## [TASK OBJECTIVE]
The answer is to be an exact copy of the lines below running from the line with "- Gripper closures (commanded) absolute" down to the line with "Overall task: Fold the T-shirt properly", both ends included, and nothing more.

(Records from a dataset)
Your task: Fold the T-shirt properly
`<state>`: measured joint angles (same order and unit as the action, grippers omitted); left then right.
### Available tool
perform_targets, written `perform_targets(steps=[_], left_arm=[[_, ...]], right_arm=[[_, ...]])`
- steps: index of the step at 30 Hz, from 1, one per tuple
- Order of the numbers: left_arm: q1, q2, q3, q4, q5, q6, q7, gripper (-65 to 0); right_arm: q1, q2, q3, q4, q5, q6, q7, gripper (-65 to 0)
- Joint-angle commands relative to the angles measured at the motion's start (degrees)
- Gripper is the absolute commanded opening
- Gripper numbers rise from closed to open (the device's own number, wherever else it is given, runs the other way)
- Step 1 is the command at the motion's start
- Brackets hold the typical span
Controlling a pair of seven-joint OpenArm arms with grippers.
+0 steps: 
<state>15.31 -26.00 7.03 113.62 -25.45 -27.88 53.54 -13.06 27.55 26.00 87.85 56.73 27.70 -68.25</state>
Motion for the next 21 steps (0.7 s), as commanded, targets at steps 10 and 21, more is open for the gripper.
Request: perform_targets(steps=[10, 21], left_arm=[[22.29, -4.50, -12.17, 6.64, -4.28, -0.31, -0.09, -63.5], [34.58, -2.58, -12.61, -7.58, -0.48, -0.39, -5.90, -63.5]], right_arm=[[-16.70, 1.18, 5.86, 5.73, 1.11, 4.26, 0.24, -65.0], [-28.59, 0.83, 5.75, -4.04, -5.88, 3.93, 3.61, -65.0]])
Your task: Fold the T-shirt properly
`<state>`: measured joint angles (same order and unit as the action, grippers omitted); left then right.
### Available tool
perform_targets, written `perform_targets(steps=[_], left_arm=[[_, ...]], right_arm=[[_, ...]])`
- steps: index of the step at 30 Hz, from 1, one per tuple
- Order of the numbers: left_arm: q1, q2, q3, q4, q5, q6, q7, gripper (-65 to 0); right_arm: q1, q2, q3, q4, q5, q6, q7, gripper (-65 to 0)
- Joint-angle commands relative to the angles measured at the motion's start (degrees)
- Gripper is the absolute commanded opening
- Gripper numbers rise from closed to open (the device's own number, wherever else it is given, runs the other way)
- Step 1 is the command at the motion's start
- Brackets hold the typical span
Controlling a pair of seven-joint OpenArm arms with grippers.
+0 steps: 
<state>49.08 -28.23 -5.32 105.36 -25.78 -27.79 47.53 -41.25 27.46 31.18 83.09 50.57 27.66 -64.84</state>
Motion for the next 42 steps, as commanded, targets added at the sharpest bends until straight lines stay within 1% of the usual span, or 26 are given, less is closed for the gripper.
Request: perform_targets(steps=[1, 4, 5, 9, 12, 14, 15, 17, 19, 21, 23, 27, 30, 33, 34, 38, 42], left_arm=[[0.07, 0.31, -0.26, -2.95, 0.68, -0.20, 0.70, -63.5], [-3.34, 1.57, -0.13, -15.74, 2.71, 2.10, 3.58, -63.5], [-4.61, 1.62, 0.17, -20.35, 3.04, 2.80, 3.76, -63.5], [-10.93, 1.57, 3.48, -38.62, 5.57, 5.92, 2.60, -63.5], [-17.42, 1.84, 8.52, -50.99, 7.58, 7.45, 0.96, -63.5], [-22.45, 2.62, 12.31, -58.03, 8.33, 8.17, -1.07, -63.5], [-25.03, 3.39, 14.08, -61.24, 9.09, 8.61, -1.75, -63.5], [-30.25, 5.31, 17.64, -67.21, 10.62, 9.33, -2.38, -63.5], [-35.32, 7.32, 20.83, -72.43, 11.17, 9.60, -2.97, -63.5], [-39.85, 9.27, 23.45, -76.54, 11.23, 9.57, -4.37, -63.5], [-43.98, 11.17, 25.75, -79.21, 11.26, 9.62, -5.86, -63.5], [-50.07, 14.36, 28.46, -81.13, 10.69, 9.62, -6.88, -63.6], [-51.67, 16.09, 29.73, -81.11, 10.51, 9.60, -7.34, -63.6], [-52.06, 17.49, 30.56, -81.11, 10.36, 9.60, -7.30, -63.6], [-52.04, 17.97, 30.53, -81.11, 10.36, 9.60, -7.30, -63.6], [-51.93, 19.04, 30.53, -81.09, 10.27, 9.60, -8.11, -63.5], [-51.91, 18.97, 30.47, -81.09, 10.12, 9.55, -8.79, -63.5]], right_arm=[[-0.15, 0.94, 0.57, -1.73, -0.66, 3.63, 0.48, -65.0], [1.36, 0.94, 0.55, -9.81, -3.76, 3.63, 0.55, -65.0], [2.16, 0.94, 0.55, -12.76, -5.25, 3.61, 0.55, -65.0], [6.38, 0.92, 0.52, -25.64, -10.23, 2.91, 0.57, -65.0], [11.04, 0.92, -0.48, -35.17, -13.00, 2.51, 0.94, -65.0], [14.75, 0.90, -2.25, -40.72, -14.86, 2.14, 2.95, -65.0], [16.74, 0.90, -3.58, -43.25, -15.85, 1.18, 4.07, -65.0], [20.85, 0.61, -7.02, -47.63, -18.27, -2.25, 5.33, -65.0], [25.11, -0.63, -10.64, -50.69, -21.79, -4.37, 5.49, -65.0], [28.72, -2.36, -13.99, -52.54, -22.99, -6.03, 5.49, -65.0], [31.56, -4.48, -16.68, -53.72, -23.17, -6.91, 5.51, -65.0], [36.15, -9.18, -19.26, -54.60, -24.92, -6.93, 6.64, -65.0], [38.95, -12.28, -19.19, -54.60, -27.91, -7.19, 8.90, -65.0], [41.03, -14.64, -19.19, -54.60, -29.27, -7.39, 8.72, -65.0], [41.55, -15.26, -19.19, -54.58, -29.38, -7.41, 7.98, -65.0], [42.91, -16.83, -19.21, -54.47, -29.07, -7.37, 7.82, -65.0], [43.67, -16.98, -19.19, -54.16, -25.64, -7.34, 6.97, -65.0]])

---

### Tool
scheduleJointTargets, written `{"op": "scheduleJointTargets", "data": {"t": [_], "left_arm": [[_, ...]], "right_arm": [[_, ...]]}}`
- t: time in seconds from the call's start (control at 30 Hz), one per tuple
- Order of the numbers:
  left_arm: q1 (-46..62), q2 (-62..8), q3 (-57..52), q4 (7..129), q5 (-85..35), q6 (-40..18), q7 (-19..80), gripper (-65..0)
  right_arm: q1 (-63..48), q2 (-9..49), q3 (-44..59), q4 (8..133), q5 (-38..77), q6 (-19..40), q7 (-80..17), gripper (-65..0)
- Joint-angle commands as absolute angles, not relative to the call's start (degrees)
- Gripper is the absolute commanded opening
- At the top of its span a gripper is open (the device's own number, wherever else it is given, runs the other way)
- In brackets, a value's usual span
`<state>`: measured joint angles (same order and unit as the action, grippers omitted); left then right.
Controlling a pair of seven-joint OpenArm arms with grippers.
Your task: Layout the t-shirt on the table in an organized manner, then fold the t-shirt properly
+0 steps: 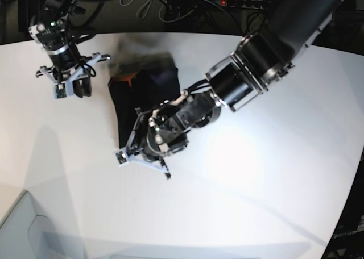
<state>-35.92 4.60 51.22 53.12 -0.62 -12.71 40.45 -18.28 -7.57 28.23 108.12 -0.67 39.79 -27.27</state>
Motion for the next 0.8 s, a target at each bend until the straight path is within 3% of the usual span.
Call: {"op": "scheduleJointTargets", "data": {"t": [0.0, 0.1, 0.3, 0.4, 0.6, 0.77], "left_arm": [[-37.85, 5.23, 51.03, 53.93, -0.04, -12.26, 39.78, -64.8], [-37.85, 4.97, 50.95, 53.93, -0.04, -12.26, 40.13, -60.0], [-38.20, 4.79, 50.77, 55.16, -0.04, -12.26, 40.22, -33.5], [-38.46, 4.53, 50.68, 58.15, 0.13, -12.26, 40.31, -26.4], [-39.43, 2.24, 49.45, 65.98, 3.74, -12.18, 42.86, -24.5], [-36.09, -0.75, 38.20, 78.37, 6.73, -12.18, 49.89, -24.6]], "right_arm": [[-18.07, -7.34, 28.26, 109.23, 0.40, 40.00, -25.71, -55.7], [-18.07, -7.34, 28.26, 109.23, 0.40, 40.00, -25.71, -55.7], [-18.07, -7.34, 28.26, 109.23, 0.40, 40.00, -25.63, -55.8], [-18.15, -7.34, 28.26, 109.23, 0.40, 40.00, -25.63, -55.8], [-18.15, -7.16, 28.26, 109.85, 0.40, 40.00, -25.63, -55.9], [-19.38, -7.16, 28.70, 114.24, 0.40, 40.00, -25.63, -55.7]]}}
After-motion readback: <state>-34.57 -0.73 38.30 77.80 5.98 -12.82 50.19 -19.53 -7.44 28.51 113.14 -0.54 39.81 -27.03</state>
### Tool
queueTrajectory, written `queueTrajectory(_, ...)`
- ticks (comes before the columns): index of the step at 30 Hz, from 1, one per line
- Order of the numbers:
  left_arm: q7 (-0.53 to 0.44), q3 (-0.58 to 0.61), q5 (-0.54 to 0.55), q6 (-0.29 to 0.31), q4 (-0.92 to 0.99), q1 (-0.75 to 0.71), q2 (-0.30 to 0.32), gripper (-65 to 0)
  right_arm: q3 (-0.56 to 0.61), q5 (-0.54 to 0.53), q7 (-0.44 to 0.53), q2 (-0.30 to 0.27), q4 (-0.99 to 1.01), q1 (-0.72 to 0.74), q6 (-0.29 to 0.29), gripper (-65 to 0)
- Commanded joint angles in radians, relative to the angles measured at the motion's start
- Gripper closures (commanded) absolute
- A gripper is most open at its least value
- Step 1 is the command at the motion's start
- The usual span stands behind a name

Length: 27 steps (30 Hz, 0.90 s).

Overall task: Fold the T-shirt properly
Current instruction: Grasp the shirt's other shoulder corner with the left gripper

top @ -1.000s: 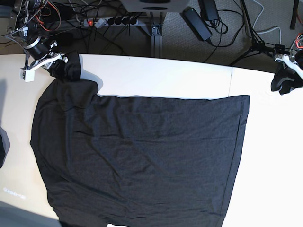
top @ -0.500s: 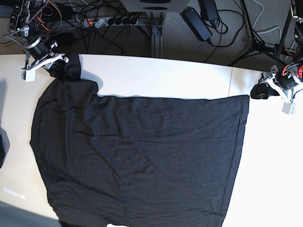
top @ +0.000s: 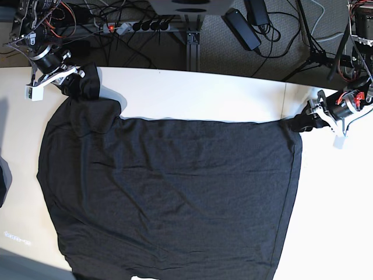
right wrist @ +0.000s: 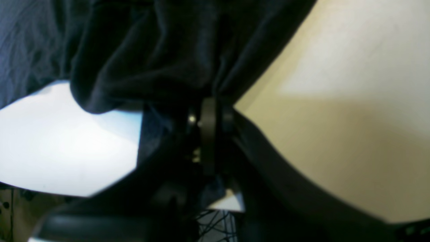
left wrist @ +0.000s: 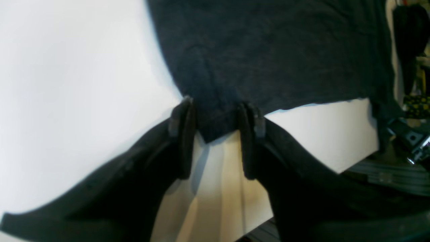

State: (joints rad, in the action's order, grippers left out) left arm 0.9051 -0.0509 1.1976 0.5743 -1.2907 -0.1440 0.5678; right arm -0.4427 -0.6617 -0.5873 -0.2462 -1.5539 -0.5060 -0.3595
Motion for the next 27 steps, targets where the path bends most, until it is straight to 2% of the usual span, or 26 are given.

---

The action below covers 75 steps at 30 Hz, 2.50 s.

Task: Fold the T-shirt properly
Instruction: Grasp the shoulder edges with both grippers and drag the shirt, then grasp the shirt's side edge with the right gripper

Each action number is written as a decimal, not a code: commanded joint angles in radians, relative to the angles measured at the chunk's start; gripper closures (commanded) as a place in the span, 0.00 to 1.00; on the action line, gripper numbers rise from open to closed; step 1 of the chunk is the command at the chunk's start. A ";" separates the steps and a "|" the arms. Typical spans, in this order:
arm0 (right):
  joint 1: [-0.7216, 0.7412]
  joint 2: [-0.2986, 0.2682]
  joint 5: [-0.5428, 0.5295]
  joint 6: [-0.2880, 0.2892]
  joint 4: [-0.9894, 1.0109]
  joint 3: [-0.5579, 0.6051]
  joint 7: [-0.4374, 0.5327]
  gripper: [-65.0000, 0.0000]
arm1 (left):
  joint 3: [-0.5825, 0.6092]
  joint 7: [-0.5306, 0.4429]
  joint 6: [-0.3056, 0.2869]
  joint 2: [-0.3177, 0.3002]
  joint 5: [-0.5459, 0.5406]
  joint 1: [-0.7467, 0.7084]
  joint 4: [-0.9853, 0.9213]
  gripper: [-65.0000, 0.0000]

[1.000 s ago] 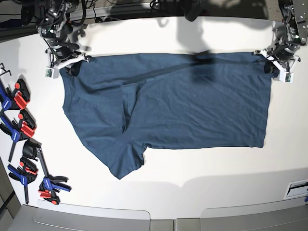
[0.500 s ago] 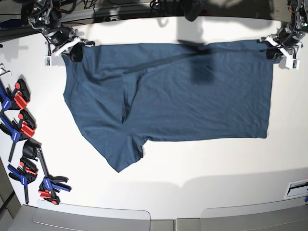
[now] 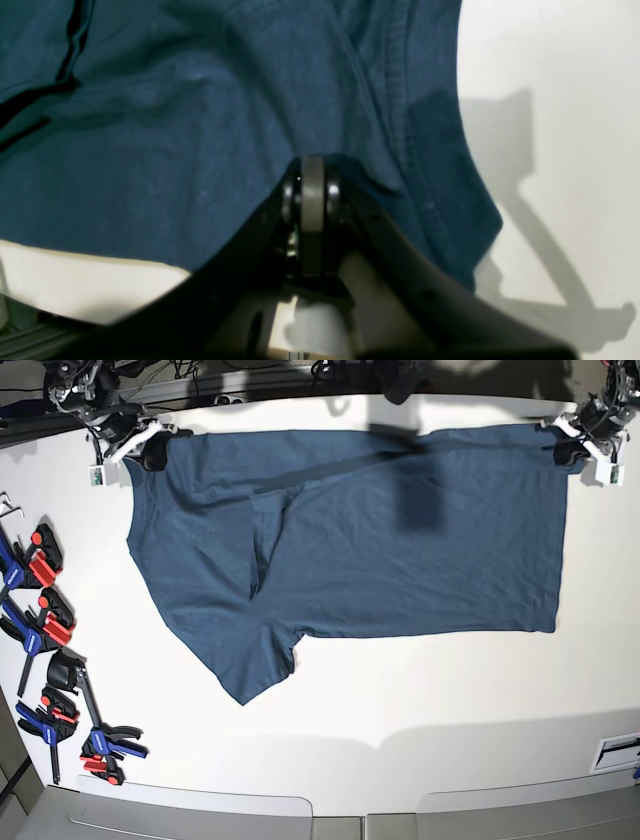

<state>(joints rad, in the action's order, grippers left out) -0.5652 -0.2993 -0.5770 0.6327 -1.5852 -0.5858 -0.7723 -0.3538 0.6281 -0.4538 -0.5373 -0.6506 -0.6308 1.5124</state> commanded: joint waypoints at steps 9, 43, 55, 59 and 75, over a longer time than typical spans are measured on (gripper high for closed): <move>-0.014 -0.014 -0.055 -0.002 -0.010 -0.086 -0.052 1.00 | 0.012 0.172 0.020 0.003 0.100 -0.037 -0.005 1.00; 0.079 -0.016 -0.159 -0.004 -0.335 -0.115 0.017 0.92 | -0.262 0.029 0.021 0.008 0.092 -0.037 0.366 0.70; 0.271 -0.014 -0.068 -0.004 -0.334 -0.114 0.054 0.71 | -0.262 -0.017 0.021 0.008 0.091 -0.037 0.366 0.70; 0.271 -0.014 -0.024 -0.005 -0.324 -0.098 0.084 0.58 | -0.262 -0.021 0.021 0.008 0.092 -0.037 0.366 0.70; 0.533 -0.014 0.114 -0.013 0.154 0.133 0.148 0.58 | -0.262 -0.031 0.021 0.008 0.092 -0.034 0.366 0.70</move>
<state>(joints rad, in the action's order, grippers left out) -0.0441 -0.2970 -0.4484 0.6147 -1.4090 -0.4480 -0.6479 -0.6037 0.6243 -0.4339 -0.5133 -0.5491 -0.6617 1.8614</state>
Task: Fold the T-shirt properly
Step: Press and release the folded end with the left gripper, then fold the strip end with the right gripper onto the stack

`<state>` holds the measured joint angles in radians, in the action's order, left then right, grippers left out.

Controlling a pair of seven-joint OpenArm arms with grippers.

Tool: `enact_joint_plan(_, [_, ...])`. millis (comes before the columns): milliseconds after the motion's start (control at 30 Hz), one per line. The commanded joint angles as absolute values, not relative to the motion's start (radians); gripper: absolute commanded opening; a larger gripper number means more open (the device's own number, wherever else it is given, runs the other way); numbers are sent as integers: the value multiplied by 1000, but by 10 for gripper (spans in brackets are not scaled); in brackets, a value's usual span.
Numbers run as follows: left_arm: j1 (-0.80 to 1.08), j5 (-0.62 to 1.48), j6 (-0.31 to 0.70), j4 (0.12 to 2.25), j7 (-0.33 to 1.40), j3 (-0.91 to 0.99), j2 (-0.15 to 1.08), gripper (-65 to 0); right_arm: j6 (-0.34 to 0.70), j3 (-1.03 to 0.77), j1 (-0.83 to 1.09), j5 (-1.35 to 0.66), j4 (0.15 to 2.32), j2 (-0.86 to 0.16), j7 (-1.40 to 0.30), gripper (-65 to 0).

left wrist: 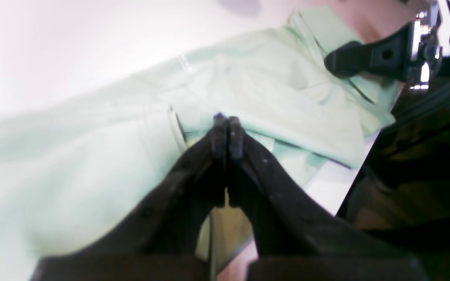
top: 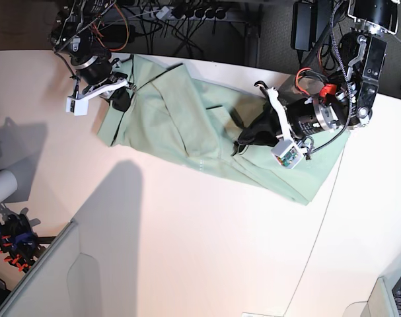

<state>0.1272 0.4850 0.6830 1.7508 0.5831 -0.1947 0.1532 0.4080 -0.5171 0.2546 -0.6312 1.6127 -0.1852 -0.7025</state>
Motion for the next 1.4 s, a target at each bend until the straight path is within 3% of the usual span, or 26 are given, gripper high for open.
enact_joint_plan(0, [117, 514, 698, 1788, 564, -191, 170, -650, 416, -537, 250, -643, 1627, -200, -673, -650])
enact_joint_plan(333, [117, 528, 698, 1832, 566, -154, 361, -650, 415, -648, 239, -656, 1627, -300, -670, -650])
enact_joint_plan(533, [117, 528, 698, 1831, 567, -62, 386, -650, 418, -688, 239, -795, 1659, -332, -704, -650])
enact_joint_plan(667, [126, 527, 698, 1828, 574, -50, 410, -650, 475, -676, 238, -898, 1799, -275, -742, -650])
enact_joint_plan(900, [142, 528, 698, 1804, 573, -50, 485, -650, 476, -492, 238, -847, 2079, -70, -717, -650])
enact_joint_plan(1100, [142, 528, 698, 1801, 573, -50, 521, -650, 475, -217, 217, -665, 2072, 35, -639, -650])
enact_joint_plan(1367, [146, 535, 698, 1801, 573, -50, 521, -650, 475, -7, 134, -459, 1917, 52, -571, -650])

## [RESPONSE FOR THIS EXERCISE]
- Gripper closures (commanded) absolute
- A gripper is most open at its least value
- Step 1 is the command at the motion's start
- The usual span stands behind a name

Length: 27 steps (30 Hz, 0.90 s).

Overall task: Fold the T-shirt properly

Nothing remains to be added to the answer.